ACTIVITY → Leave out the pictures and output exactly the lines below from the one with "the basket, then" down to the one with "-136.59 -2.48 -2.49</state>", both of them included.

SUPPLIED DATA →
___

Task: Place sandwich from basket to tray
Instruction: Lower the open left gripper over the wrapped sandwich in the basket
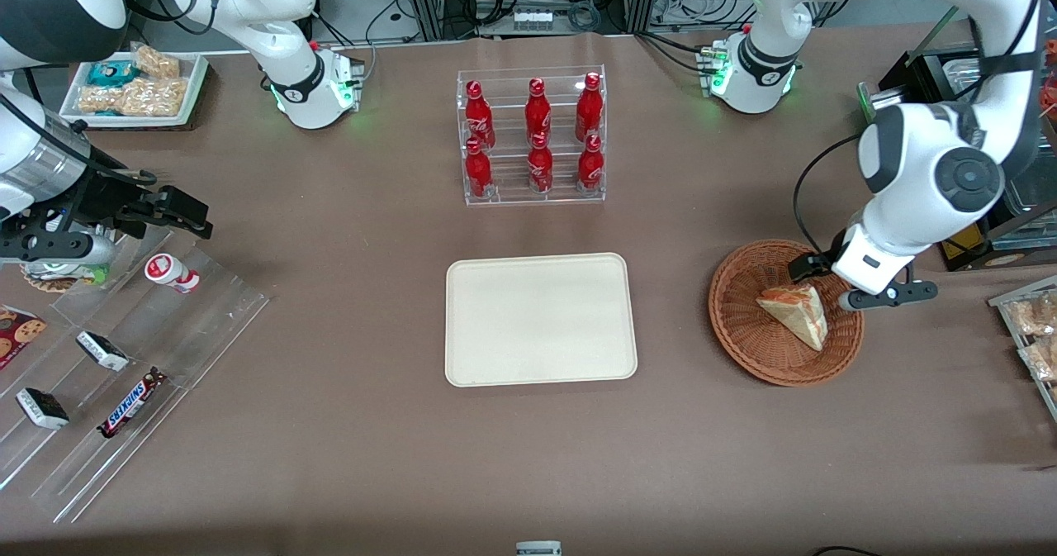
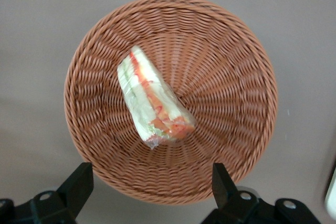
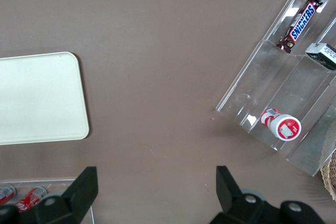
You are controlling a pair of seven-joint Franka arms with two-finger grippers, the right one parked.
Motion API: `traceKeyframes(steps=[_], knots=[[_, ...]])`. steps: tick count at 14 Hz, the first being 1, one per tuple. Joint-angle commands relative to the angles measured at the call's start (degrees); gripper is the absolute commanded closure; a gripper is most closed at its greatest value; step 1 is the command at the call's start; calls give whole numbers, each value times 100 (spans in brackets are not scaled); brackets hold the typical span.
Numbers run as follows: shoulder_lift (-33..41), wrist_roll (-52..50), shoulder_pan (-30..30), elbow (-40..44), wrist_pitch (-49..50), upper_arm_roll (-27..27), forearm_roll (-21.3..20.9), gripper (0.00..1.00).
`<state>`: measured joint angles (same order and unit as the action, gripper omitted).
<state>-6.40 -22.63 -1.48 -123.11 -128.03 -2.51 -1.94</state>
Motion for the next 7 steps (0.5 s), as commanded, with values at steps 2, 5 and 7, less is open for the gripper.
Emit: traceKeyframes(steps=[2, 5, 7], knots=[[-334, -3021, -63, -29, -669, 14, -132, 0], [-695, -4142, -54, -29, -943, 40, -132, 0], [-1028, -4354, -54, 15, -978, 49, -140, 0]])
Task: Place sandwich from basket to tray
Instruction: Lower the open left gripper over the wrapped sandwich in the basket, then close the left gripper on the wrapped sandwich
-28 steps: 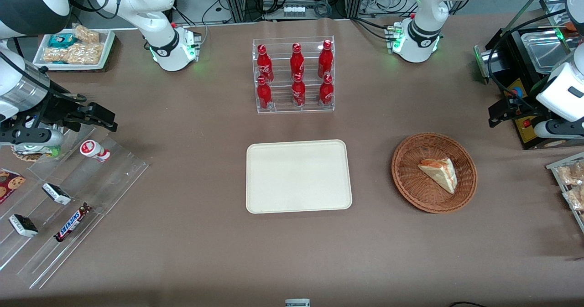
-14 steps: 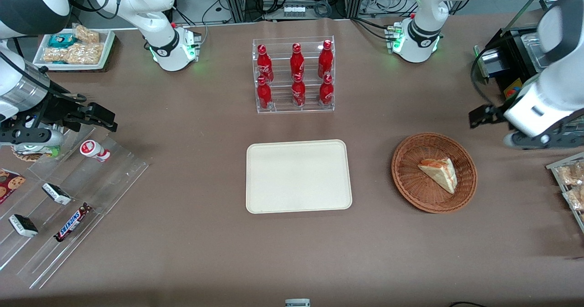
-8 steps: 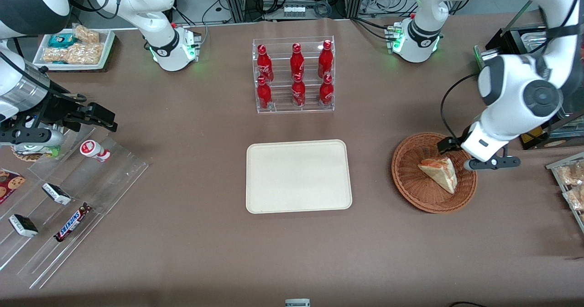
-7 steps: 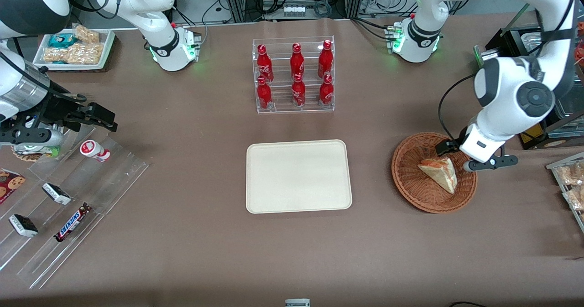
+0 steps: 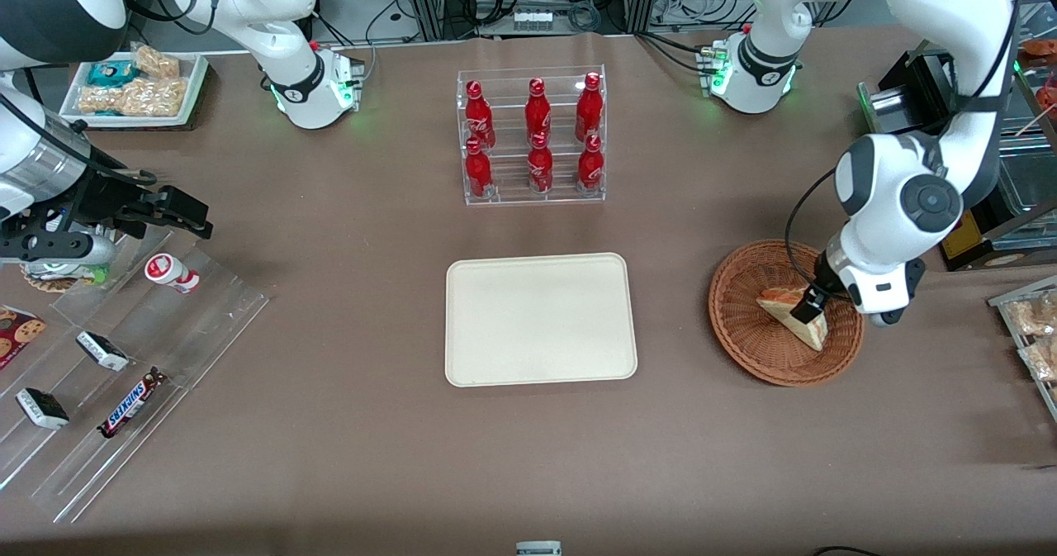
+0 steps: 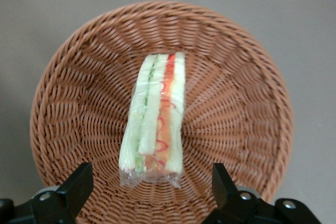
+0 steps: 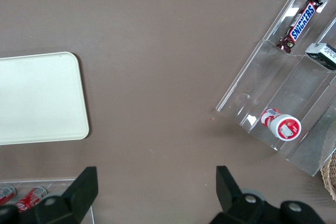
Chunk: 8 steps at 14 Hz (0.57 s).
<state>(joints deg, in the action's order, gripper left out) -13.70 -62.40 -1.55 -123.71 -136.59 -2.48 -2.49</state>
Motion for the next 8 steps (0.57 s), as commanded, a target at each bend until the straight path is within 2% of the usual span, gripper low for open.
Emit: traceKeyframes(steps=[1, 2, 3, 5, 8], knots=[[-422, -405, -47, 110, -218, 46, -119, 18], [-432, -475, -47, 128, -227, 46, -128, 57], [-415, -597, -47, 145, -201, 46, -128, 89], [-354, -572, -56, 198, -123, 46, -207, 97], [-257, -528, -152, 767, 762, -33, -243, 99]])
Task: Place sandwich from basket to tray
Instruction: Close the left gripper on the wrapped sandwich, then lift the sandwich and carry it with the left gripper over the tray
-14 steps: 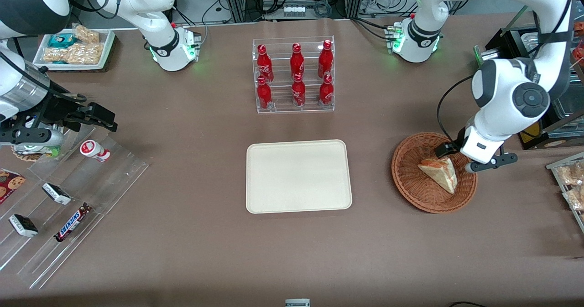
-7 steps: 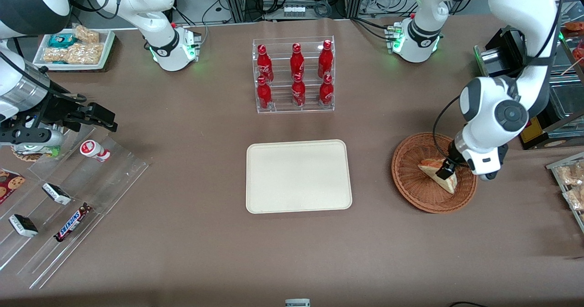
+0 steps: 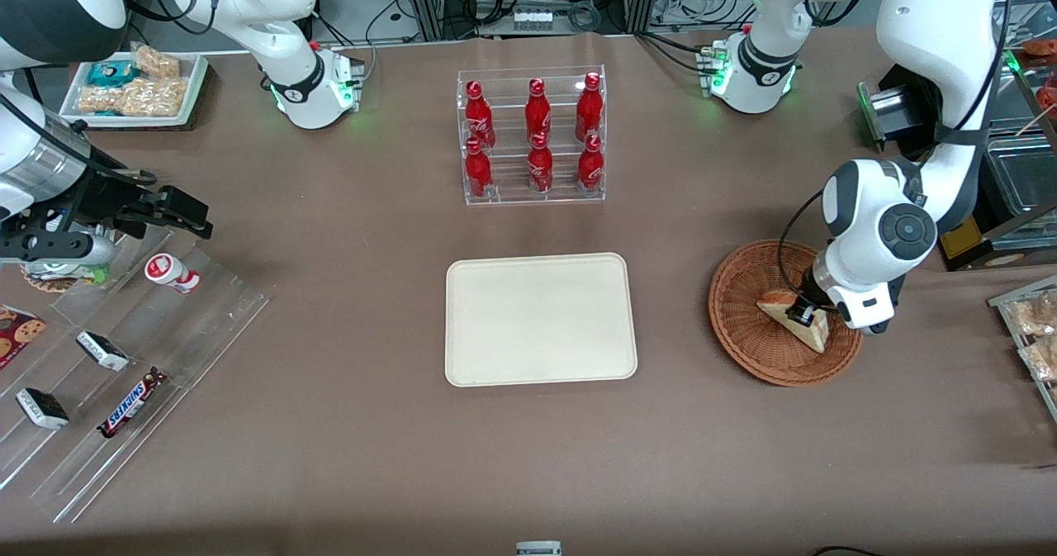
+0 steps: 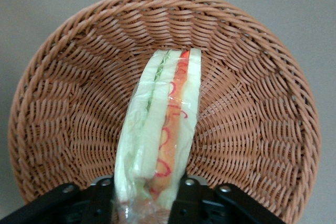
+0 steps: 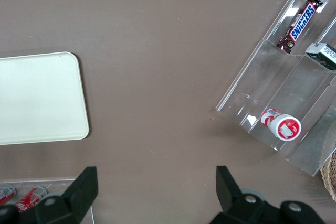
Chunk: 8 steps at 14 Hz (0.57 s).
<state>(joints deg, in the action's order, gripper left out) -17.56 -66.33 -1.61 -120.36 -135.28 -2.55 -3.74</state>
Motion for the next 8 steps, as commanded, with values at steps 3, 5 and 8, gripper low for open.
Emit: traceKeyframes(steps=[3, 5, 8], knots=[[-10, -100, -777, 1294, 1415, -44, -101, 99], [-133, -30, -1165, 1506, 1329, -52, -40, 99], [-720, 1013, -1902, 2207, 1109, -237, -31, 96]])
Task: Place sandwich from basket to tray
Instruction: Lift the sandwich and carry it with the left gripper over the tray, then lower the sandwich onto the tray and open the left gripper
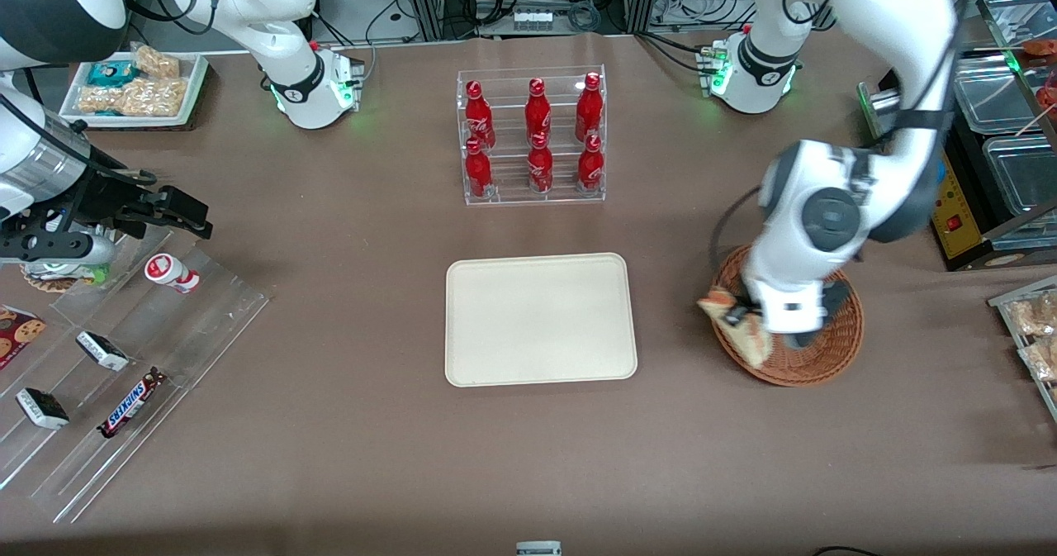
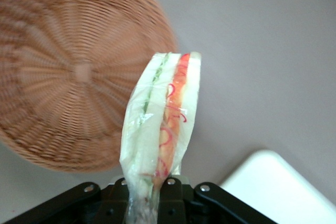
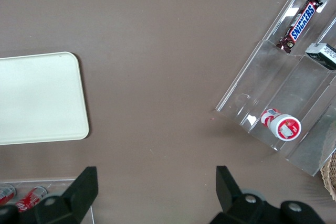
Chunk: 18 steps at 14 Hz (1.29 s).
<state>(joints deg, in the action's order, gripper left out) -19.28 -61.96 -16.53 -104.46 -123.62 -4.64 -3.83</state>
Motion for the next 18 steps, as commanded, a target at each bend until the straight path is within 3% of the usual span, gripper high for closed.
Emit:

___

FINAL ANSWER →
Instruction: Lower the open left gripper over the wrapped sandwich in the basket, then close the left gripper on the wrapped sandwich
-28 steps: 
-14 steps: 
-8 steps: 
-7 steps: 
+0 steps: 
+0 steps: 
+0 steps: 
Chunk: 8 steps at 14 Hz (0.57 s).
<state>(joints deg, in the action's order, gripper left out) -13.70 -62.40 -1.55 -123.71 -136.59 -2.48 -2.49</state>

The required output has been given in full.